Дмитрий Мережковский - Жизнь и творчество Дмитрия Мережковского
Мы не думаем, чтобы вся эта саранча, все эти тучи москитов дожили до будущего лета. Они обречены всем существом дела, всем стремлением исторического потока современной мысли и творчества. Символизм как мировое явление, как лозунг, соединивший два смежных века, не только не изжит, но еще далеко не осознан даже там, где им пущены особенно глубокие корни. Постепенно растущее осознание его, точнее — самосознание, приводит его теоретиков к неожиданным выводам, основная тенденция которых — убеждение в его глубокой преемственной связи с самым существом прежних литературных «школ», ощущение глубоких идейных корней в прошлом.

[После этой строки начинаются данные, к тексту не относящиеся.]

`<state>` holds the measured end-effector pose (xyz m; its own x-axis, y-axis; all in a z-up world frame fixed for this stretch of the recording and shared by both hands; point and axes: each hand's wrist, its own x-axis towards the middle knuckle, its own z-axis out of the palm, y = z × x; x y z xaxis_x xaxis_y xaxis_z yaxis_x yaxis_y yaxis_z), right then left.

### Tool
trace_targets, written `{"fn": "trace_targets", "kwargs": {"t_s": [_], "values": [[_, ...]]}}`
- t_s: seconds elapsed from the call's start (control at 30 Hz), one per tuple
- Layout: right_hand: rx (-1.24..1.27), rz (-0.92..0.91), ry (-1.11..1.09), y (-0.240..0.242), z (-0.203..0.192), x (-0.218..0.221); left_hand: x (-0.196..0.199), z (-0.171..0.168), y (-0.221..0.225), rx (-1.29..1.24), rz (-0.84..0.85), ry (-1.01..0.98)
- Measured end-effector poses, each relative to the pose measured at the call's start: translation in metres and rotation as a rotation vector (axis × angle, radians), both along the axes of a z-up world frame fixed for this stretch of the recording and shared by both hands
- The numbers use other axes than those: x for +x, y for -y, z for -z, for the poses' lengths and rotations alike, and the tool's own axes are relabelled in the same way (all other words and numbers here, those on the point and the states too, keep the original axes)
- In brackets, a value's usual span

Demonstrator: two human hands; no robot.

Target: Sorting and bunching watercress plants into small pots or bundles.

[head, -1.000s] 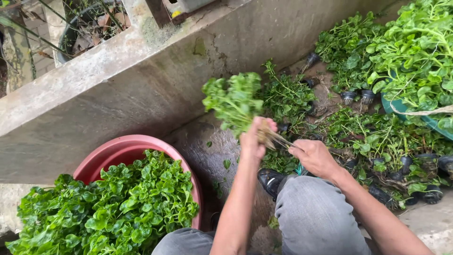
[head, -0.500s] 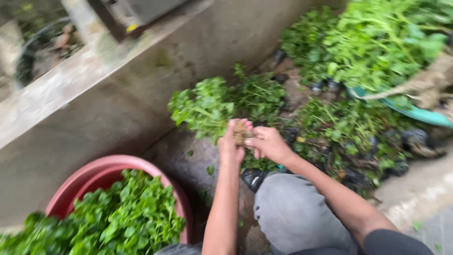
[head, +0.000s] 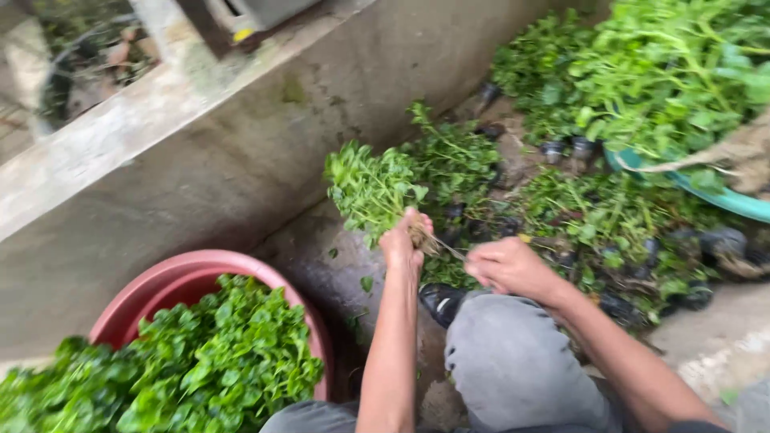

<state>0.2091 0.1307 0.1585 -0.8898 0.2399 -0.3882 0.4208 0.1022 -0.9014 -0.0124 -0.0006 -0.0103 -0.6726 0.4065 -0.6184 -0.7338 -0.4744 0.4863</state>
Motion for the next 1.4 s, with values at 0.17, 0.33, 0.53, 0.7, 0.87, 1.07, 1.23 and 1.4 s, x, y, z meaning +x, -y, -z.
{"fn": "trace_targets", "kwargs": {"t_s": [0.17,0.33,0.53,0.7,0.87,1.07,1.23,1.4], "values": [[0.569,0.053,0.284,-0.08,0.007,0.059,-0.076,0.045,0.072,0.139,-0.12,-0.062],[1.09,-0.122,0.211,-0.057,-0.012,-0.004,-0.006,-0.092,0.038,0.161,0.044,-0.24],[0.154,0.058,-0.333,-0.003,0.018,-0.07,0.048,-0.075,0.0,-0.062,0.304,-0.477],[-0.061,0.196,-0.257,-0.03,0.016,-0.05,0.046,-0.113,0.031,0.018,0.418,-0.562],[-0.386,0.475,-0.663,-0.052,-0.014,-0.021,0.044,-0.09,0.047,-0.01,0.528,-0.546],[-0.07,0.465,-0.867,-0.018,-0.056,-0.039,0.048,-0.094,0.044,-0.088,0.508,-0.628],[0.101,0.359,-0.615,-0.001,-0.039,-0.061,0.055,-0.09,0.033,-0.14,0.497,-0.546],[0.289,-0.081,-0.056,0.014,0.055,-0.079,0.062,-0.009,0.018,-0.16,0.474,-0.489]]}}
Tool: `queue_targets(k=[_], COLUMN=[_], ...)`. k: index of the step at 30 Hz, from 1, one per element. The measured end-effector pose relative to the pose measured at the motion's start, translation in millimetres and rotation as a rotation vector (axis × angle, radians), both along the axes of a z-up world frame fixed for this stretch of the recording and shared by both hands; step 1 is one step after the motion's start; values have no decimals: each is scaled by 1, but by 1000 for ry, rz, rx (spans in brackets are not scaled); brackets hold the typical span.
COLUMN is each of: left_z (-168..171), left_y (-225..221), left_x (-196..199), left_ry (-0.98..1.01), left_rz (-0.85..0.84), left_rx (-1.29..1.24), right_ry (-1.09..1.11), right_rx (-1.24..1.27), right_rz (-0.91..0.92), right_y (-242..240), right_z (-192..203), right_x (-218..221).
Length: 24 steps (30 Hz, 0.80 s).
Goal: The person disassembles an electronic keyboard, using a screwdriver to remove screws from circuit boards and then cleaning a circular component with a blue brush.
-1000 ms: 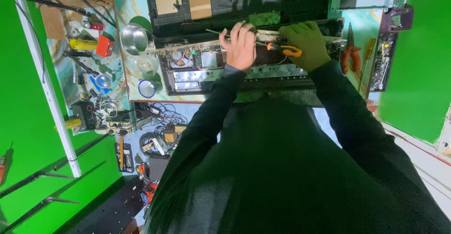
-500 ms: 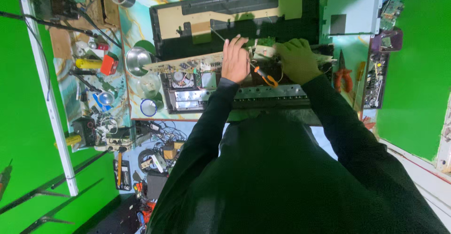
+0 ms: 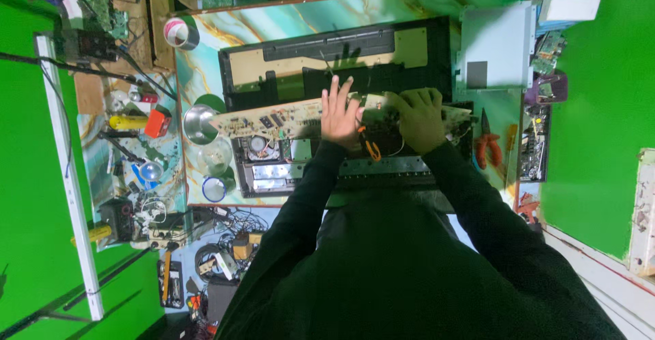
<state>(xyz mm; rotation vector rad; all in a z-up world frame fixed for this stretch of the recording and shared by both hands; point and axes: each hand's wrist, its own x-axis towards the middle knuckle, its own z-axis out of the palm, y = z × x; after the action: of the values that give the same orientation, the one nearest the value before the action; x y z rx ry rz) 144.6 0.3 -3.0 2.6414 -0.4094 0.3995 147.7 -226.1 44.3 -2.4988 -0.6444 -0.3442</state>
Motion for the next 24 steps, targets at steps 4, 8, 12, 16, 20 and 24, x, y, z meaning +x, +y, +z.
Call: queue_targets(k=[4,8,12,16,20,24], left_z=[-18,-33,-50,-47,-39,-32], left_y=[-1,0,3,1,-1,0], left_x=[10,5,9,12,13,17], left_ry=[-30,-46,-47,22,71,151], left_rz=[28,59,25,41,35,29], left_rx=[-3,-23,-22,-28,-15,3], right_ry=[4,-101,-65,-69,-125,-77], right_rx=[-42,-85,-95,-63,-68,-13], right_rz=[-20,-106,-147,-165,-176,-188], right_y=[0,10,14,14,14,17], right_z=[-6,-13,-27,-38,-37,-29], right_x=[16,20,20,26,28,24])
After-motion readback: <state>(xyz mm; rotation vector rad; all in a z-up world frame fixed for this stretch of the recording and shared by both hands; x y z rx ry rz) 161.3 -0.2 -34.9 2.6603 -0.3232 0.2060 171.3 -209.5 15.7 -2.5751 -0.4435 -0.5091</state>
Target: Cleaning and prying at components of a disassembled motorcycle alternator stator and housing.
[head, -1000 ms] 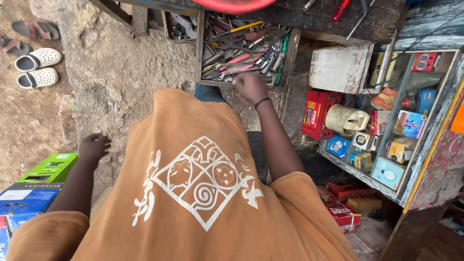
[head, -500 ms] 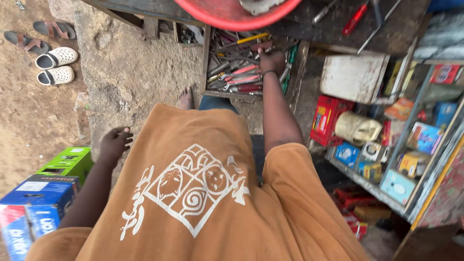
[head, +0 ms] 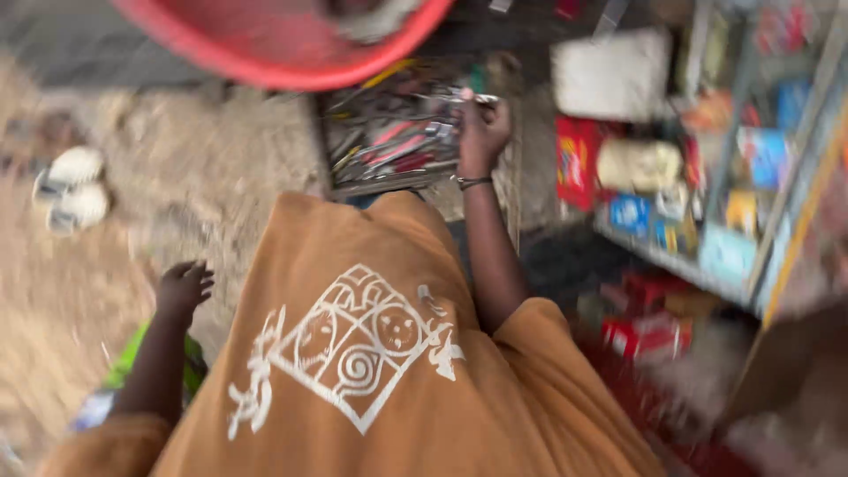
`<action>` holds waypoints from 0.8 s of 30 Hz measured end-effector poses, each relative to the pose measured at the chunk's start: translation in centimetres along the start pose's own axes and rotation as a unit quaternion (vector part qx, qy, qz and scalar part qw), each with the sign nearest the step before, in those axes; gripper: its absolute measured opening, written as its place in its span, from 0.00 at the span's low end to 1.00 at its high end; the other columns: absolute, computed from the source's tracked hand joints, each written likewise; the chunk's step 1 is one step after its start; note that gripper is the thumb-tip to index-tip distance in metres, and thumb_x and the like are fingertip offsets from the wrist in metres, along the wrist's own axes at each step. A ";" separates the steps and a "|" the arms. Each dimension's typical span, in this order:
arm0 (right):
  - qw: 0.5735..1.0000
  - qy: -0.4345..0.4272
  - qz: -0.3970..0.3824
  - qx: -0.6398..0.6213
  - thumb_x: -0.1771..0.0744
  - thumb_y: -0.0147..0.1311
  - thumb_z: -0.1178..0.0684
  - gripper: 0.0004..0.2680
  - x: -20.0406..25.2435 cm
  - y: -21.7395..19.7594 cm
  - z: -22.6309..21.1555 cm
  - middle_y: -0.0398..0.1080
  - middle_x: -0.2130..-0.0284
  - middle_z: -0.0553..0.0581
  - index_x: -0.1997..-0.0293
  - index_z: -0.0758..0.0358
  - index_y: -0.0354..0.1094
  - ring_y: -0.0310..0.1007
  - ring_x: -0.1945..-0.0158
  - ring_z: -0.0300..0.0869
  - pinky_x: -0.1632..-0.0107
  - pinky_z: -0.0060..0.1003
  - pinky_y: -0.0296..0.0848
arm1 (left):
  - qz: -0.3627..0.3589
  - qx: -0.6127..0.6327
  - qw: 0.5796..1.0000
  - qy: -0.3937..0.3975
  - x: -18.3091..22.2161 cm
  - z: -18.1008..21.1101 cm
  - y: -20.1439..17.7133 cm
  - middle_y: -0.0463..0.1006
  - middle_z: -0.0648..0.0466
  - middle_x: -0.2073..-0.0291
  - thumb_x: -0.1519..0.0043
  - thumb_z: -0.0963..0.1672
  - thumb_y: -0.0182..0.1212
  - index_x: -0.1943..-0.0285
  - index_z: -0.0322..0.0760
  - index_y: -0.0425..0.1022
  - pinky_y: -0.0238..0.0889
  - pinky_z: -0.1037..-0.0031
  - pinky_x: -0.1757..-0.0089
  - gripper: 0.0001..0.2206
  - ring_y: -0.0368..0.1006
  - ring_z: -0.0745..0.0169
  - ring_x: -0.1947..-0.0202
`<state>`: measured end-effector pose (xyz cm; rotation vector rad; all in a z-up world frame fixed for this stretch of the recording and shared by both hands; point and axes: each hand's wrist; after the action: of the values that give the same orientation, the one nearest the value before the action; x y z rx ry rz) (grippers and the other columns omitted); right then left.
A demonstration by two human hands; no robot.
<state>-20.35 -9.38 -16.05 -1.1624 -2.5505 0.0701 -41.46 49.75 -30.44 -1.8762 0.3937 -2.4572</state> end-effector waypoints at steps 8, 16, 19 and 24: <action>0.964 0.058 0.051 -0.253 0.30 0.58 0.52 0.07 -4.2 -4.4 -3.7 0.70 0.68 0.55 0.58 0.62 0.64 0.77 0.66 0.40 0.63 0.40 0.81 | -0.024 -0.030 0.995 0.092 -0.6 16.4 4.3 0.82 0.49 0.55 0.31 0.49 0.59 0.40 0.33 0.74 0.70 0.69 0.60 0.17 0.77 0.59 0.57; 0.978 0.065 -0.034 -0.196 0.30 0.56 0.39 0.15 -10.4 0.8 -14.7 0.59 0.74 0.47 0.53 0.63 0.70 0.54 0.79 0.30 0.78 0.29 0.56 | -0.065 -0.349 0.905 0.235 6.0 29.3 10.0 0.84 0.42 0.56 0.37 0.51 0.61 0.46 0.34 0.81 0.71 0.62 0.54 0.19 0.80 0.48 0.56; 0.995 0.054 -0.035 -0.080 0.33 0.57 0.35 0.18 -13.7 3.5 -18.4 0.64 0.75 0.47 0.50 0.60 0.72 0.53 0.81 0.29 0.80 0.28 0.51 | -0.082 -0.444 0.857 0.250 9.3 33.8 12.2 0.84 0.40 0.54 0.41 0.50 0.63 0.46 0.35 0.81 0.71 0.60 0.51 0.19 0.80 0.44 0.53; 0.961 -0.238 -0.139 0.026 0.31 0.61 0.40 0.17 -19.2 4.9 -16.7 0.77 0.59 0.49 0.46 0.63 0.73 0.74 0.58 0.30 0.57 0.30 0.73 | -0.084 -0.478 0.826 0.285 12.3 38.5 14.0 0.83 0.40 0.54 0.43 0.49 0.64 0.49 0.35 0.82 0.71 0.58 0.51 0.17 0.79 0.43 0.51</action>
<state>0.30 -21.92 -6.65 -0.8306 -3.0841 0.3884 -10.08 27.04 -12.41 -1.2249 1.8419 -3.2382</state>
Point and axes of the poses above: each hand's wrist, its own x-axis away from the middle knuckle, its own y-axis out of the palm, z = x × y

Кажется теперь все более и более парадоксальным принципиальное, абсолютно несовместимое противопоставление Бодлера Виктору Гюго или Мюссе; все более и более вырисовывается преемственность учения Малларме (особенно его теория идеального театра) с фантастическими грезами Р. Вагнера, с очень многими выводами классической германской философии (учение о системе символов); О. Уайльд все более и более интересует нас не как «чудовище извращенности», а как самая свежая и оригинальная попытка соединения музыки романтизма с пластикой эллинизма; в Св. Георге, этом Эмпедокле современного символизма, мы всего более изумляемся, при всей его несравненной оригинальности, его одновременной преемственности в отношении Гете и Бодлера, мистическому тяготению к еще так недавно игнорируемому Данте; нам не без основания начинает казаться, что даже в наших снах мы уже когда-то бродили в сумрачных бесконечных залах метерлинковских «драм»; не в первый раз романтизм и церковная символика слились в одну цельную готическую арку в трогательных образах Роденбаха; и разве не рождается в нас все большее и большее желание найти прочный, незыблемый и уже неоднократно испытанный фундамент для наших самых заветных и горячих исканий в бессмертных и несравненных страницах 3-й книги «Мира»… Шопенгауэра?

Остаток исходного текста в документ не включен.